= AIM OF THE EXERCISE =
Each line of the material below with the word "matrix" is to be reported.
——
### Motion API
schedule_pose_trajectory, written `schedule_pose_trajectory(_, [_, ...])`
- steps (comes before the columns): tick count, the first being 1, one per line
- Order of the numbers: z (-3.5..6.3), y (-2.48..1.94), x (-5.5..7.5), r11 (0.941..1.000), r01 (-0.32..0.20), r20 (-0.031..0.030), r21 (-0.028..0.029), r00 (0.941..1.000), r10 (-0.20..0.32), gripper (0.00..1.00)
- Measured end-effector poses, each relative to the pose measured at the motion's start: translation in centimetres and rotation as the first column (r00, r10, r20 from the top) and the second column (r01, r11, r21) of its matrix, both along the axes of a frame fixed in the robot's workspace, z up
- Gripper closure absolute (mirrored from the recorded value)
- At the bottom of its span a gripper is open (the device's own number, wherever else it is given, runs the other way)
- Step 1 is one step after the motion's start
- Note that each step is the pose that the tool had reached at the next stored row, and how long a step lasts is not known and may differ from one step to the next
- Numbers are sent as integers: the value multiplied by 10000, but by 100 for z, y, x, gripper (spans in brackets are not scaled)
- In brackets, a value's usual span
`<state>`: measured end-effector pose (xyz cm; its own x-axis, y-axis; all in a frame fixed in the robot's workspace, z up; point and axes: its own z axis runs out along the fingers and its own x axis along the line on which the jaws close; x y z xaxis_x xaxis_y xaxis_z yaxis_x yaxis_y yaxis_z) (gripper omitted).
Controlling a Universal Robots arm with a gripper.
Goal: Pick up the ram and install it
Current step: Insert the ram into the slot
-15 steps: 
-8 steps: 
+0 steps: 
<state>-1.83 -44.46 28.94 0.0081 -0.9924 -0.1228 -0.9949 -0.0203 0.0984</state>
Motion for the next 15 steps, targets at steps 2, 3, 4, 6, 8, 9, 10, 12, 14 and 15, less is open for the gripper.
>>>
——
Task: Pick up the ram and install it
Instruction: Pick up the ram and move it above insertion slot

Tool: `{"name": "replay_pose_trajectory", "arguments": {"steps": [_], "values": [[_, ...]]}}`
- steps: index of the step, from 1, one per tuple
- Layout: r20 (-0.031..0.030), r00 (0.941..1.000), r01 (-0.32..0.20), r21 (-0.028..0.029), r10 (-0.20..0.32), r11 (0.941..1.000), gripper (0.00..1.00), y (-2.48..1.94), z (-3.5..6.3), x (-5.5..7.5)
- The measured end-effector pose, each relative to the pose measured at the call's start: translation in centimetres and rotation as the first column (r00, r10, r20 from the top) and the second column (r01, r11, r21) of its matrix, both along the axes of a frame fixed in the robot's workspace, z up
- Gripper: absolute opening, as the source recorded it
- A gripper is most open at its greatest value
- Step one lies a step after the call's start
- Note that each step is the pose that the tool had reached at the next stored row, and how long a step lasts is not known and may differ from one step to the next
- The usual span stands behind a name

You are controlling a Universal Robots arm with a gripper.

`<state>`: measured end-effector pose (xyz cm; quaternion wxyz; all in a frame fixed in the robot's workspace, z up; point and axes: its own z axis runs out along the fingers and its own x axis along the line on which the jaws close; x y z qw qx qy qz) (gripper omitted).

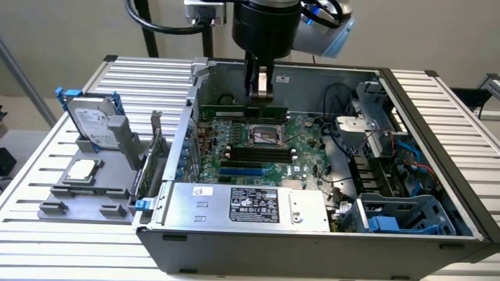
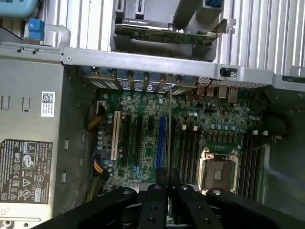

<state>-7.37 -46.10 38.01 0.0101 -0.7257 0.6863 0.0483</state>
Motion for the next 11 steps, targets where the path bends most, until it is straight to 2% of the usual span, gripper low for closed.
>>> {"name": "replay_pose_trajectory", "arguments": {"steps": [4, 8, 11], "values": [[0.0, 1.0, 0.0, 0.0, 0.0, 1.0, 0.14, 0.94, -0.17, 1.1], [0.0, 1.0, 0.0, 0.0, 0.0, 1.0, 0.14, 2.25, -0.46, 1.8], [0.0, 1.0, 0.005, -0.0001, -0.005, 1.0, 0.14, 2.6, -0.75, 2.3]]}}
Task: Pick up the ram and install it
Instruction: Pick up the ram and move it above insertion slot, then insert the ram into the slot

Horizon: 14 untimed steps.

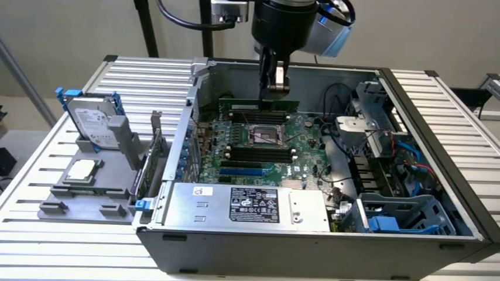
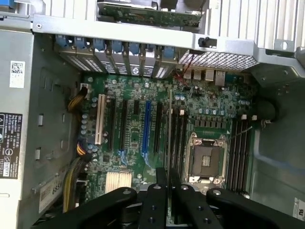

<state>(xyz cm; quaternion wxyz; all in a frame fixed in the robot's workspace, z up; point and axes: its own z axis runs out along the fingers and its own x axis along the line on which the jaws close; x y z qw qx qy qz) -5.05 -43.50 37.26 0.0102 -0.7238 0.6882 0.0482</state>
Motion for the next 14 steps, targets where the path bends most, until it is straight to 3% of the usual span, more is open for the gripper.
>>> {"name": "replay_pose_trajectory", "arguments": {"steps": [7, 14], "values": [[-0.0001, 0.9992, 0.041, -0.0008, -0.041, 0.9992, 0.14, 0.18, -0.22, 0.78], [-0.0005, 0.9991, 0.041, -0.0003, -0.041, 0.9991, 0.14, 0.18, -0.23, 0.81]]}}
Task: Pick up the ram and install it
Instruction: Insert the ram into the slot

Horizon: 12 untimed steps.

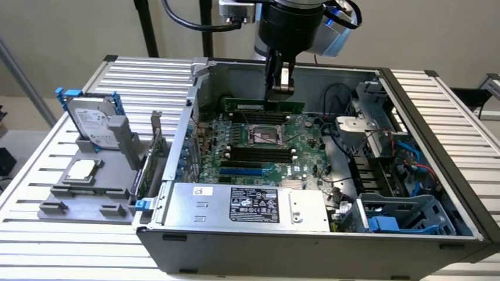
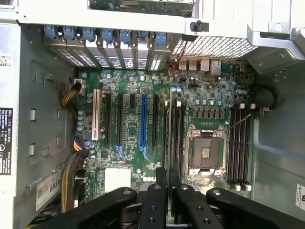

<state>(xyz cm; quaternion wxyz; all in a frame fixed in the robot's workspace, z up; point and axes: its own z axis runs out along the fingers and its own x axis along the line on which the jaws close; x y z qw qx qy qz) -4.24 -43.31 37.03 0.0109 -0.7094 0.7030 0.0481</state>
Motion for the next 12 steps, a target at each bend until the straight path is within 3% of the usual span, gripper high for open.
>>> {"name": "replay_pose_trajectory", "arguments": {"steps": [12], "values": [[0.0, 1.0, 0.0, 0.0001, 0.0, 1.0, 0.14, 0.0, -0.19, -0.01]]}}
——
= EXERCISE SOLUTION =
- Measured end-effector poses, each relative to the pose measured at the motion's start: translation in centimetres and rotation as the first column (r00, r10, r20 from the top) and the second column (r01, r11, r21) of its matrix, both along the axes of a frame fixed in the robot's workspace, z up
- The measured end-effector pose, each relative to the pose measured at the call's start: translation in centimetres and rotation as the first column (r00, r10, r20 from the top) and the second column (r01, r11, r21) of its matrix, both along the axes of a frame fixed in the robot's workspace, z up

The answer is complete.